Die vorliegende Arbeit untersucht die wahrgenommenen Stressbelastungen und die angewandten Bewältigungsstrategien von Physiotherapiestudierenden im Kontext der Akademisierung der Physiotherapie in Deutschland. Seit der Einführung primärqualifizierender und ausbildungsintegrierter Modellstudiengänge im Jahr 2009 hat sich das Ausbildungsprofil dieses Berufsfeldes stark verändert, was neue Anforderungen an die Studierenden stellt. Ziel der Arbeit war es, auf theoretischer Grundlage ein umfassendes Analysemodell zu entwickeln, das sowohl die Entstehung von Stress im Studium als auch den Einsatz individueller Copingstrategien beleuchtet.
Im theoretischen Teil werden zunächst unterschiedliche Perspektiven auf Stress dargestellt. Beginnend mit biologisch-physiologischen Ansätzen nach Selye und Cannon wird der Begriff um soziologische Modelle erweitert, die die Diskrepanz zwischen Erwartung und Realität betonen, sowie durch ressourcenorientierte Konzepte wie das Salutogenesemodell nach Antonovsky ergänzt. Auf dieser Grundlage wird Stress als Ergebnis eines dynamischen Wechselspiels zwischen Anforderungen und individuellen Bewältigungsressourcen verstanden, wobei das Transaktionale Stressmodell nach Lazarus eine zentrale theoretische Rahmung bietet.

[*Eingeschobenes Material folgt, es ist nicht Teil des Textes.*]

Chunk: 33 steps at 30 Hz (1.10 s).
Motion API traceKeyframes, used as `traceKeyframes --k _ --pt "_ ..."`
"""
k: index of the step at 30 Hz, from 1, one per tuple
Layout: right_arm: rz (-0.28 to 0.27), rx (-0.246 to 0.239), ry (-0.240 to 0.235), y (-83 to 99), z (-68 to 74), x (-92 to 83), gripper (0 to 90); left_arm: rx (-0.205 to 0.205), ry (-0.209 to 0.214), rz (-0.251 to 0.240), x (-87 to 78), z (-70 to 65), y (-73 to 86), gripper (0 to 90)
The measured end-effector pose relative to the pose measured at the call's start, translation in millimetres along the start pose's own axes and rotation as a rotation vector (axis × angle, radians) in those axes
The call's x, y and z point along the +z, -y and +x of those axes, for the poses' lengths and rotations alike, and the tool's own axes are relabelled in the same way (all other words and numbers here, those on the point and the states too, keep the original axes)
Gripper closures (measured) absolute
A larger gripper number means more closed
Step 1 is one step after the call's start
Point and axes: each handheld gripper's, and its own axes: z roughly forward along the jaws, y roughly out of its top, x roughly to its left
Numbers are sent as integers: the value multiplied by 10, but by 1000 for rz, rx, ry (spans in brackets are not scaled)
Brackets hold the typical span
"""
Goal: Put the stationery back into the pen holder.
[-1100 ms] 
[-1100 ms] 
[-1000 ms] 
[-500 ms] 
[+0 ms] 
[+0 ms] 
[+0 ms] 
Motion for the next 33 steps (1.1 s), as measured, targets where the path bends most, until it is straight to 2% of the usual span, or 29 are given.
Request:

Darauf aufbauend werden die spezifischen Belastungen von Studierenden analysiert. Durch die Einführung des Bologna-Prozesses und das European Credit Transfer and Accumulation System (ECTS) sind Studienstrukturen zunehmend verdichtet worden, was hohe Anforderungen an Selbstorganisation, Zeitmanagement und Resilienz stellt. Neben objektiven Faktoren wie Prüfungsdichte und Workload spielen individuelle Determinanten wie Motivation, Selbstwirksamkeit, soziale Unterstützung und persönliche Dispositionen eine wesentliche Rolle bei der Wahrnehmung und Verarbeitung von Stress.
Die Arbeit zeigt auf, dass die Auswirkungen von Stress vielfältig sind und sich auf verschiedenen Ebenen manifestieren. Sie reichen von kognitiv-emotionalen Reaktionen wie innerer Unruhe und Ängsten über physiologische Symptome wie Kopfschmerzen und Schlafstörungen bis hin zu langfristigen gesundheitlichen Folgen wie Burnout, Immunschwäche oder Stoffwechselerkrankungen.
Im Hinblick auf die Stressbewältigung wird Coping als multidimensionaler Prozess verstanden. Neben problemorientierten Strategien, die auf die direkte Bearbeitung der Stressoren abzielen, spielen emotionsorientierte Ansätze zur Regulation von Gefühlen sowie bewertungsorientierte Strategien zur kognitiven Neubewertung von Situationen eine zentrale Rolle. Ergänzend werden instrumentelle, mentale und regenerative Techniken vorgestellt, die von struktureller Studienentlastung über Selbstmanagement bis hin zur gezielten Förderung der Resilienz reichen.
Eine Analyse des aktuellen Forschungsstands verdeutlicht, dass die internationale Datenlage zu Stress und Coping bei Physiotherapiestudierenden vergleichsweise gut ist, während der deutschsprachige Raum noch deutliche Forschungslücken aufweist. Insbesondere fehlen systematische Untersuchungen zu individuellen Bewältigungsstrategien, was die Entwicklung gezielter Unterstützungsangebote erschwert.
Die Arbeit kommt zu dem Ergebnis, dass Physiotherapiestudierende ihr Studium häufig als herausfordernd und phasenweise stark belastend erleben. Ob diese Belastungen zu gesundheitlich riskantem Stress führen, hängt entscheidend von der subjektiven Bewertung der Situation und dem Zugang zu Ressourcen ab. Besonders wirksam erscheint eine Kombination aus struktureller Entlastung, gezielter Kompetenzentwicklung und ressourcenorientierter Unterstützung. Abschließend werden Implikationen für die Studiengangsgestaltung abgeleitet, die eine bessere Balance zwischen akademischen Anforderungen und individueller Belastbarkeit ermöglichen sollen.